Reuters photographer Hannah McKay has said that photojournalists were key to spreading news about police handling of the Clapham Common vigil for Sarah Everard in March – despite people “pointing their fingers” at them.
McKay won the 2021 British Journalism Award for photojournalism for her depiction of the notorious arrest of physics student Patsy Stevenson at the vigil.
Judges said: “The winning image captured an iconic moment and will form an essential part of the historic record of British life in 2021.”
Speaking to Press Gazette after receiving the award, McKay said: “There was quite a lot of controversy over it at the time.
“You know, people were trying to point their fingers at protestors, people were trying to point their fingers at the police, people were trying to point their fingers at the photographers, but at the end of the day, if we weren’t there documenting what had happened, the cause would have never been known.”
Journalists at the vigil were accused by some of being inadequately sensitive to the occasion, in particular by taking up positions on the bandstand that was the focus of the event. Other critics said reporters had sensationalised or politicised the police response.
Journalists set up shop ON the bandstand, the centre point of the vigil, so they could take pictures of a sad crowd. They kept snapping away throughout the night, leaving us feeling incredibly exposed and uncomfortable. And then they all used this picture instead!! https://t.co/IySt8A3wUH
— Emma Brand 🟣 (@em_brand1) March 14, 2021
As per usual.
People abuse the police but somehow it’s the polices fault.
— Duke Pantalaimon Silvertongue (@DukePantalaimon) March 13, 2021
McKay said that once her photo was out, “because I worked at Reuters, which is an international agency, it went from a South London local story to one of international interest. And then it started off all the Kill the Bill protests, and whether or not you agree on what they were there for, it got talked about. And that’s probably what’s important… in that situation, is that people were talking about what women were worried about.”
McKay in 2018 jointly received a Pulitzer Prize for feature photography for Reuters’ capturing of the Rohingya refugee crisis in Myanmar.

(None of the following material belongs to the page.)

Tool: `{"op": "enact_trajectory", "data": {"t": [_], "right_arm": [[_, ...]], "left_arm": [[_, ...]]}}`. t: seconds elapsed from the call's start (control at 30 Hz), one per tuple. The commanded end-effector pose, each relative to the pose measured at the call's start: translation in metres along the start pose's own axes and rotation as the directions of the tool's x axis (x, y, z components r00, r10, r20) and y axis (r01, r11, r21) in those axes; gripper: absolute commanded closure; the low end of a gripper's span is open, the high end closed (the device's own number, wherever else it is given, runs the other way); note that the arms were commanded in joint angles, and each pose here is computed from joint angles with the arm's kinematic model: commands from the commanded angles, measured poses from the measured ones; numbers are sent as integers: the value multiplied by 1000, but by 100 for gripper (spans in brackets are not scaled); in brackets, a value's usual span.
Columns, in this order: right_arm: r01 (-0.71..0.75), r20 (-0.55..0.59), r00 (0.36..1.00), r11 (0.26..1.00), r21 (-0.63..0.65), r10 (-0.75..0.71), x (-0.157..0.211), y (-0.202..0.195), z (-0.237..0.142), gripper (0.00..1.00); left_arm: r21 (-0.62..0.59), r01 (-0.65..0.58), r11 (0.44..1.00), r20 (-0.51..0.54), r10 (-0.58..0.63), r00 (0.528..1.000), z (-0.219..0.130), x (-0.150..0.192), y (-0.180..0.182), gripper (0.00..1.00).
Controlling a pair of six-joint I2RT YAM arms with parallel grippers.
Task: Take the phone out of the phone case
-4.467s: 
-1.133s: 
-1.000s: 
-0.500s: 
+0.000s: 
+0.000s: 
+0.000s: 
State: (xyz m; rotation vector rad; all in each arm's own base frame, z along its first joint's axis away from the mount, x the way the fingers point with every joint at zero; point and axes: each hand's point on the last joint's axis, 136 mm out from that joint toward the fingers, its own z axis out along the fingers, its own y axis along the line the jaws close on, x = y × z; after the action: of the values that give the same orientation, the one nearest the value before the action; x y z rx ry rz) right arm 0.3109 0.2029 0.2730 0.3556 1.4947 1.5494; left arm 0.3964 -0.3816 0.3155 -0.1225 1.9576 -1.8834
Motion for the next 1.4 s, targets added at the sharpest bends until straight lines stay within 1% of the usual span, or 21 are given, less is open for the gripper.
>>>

The Clapham Common vigil followed the murder of 33-year-old Sarah Everard, a marketing executive living in Brixton Hill, London, by Wayne Couzens, then a serving police officer. Couzens had been identified as the suspect by media days before the vigil, which went ahead despite Metropolitan Police instructions to comply with Covid-19 restrictions and stay away.
McKay’s was not the only image from the vigil that made it into the British Journalism Awards shortlist: Shutterstock Editorial’s James Veysey was nominated for another picture of Stevenson’s detention.
McKay told Press Gazette: “What happened to Sarah Everard, even though people don’t know her personally, everybody could relate to what had happened, and I think that — that night, whatever happened, really started momentum about this stuff, what women go through on a daily basis. And I think the fact that it was by a serving police officer just added to people’s anger, because they’re the people we’re supposed to be protected by.
“I was there all afternoon, so I watched thousands of people bring in flowers. It was really moving, actually, to watch all these people who didn’t know each other or Sarah come together in support of her.”